## AIM OF THE TASK
Find and return every line of the data that contains the word "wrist".

Top of ENTRIES SHOWN

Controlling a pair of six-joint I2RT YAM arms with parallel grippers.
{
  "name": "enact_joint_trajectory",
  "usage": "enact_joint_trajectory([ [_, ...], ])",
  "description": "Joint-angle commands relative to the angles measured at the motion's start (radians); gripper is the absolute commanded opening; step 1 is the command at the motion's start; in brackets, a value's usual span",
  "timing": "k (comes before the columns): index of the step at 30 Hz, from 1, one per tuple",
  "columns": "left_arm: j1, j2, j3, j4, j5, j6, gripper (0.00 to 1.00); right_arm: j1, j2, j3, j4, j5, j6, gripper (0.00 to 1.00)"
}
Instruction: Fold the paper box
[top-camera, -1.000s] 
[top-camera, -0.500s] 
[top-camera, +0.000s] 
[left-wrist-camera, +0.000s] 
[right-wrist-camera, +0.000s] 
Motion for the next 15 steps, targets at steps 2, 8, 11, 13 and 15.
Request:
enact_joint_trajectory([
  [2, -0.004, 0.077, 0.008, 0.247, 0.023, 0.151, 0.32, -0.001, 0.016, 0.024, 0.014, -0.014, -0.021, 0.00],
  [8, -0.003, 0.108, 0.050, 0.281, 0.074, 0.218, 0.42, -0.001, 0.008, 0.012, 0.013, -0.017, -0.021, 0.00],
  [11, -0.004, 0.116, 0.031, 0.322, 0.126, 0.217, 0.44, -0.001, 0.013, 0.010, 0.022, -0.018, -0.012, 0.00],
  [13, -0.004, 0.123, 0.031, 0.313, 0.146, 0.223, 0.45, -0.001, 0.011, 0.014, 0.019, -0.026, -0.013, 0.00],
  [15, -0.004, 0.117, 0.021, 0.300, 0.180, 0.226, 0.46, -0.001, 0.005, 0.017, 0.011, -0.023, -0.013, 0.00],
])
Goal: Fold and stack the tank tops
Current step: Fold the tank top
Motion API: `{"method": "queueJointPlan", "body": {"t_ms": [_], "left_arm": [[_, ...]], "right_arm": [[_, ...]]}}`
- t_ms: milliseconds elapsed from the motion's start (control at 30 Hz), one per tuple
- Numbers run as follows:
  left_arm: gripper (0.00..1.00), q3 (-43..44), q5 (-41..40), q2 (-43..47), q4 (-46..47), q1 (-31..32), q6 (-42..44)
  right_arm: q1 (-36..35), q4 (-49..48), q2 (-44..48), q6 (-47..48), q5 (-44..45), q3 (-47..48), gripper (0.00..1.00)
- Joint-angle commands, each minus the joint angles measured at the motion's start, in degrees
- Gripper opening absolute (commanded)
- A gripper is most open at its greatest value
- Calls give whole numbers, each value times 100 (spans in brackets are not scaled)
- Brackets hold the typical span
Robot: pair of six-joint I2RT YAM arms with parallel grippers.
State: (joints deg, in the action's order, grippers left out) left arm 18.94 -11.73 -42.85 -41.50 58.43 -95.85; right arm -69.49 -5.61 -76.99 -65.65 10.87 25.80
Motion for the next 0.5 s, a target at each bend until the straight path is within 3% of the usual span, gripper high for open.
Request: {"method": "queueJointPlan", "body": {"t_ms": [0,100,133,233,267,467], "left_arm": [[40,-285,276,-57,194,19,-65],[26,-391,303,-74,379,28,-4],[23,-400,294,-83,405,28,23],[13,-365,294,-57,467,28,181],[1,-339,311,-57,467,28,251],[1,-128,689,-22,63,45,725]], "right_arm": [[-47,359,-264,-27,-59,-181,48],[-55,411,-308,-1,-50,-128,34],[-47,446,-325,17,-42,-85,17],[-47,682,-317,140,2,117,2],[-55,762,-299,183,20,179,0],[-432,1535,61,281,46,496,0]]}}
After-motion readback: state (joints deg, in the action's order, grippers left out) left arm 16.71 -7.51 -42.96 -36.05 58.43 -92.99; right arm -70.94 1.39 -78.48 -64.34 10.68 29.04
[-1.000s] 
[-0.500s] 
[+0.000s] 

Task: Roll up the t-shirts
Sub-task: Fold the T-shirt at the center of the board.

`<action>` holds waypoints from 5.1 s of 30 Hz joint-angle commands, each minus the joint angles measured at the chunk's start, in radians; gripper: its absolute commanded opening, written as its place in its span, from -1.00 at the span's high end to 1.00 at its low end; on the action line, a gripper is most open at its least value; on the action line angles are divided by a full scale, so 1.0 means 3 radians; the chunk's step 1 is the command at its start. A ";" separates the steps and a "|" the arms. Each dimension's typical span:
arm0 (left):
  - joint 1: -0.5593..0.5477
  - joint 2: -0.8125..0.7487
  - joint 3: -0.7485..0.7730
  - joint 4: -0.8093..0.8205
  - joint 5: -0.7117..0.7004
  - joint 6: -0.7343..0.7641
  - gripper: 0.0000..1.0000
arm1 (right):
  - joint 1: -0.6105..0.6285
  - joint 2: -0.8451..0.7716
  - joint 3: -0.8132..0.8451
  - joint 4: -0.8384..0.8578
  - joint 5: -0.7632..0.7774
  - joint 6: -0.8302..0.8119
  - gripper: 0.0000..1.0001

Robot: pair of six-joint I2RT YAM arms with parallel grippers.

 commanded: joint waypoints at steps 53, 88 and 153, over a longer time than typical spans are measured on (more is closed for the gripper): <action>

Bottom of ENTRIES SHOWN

## FINISHED EXERCISE
[left-wrist-camera, +0.000s] 
[right-wrist-camera, +0.000s] 

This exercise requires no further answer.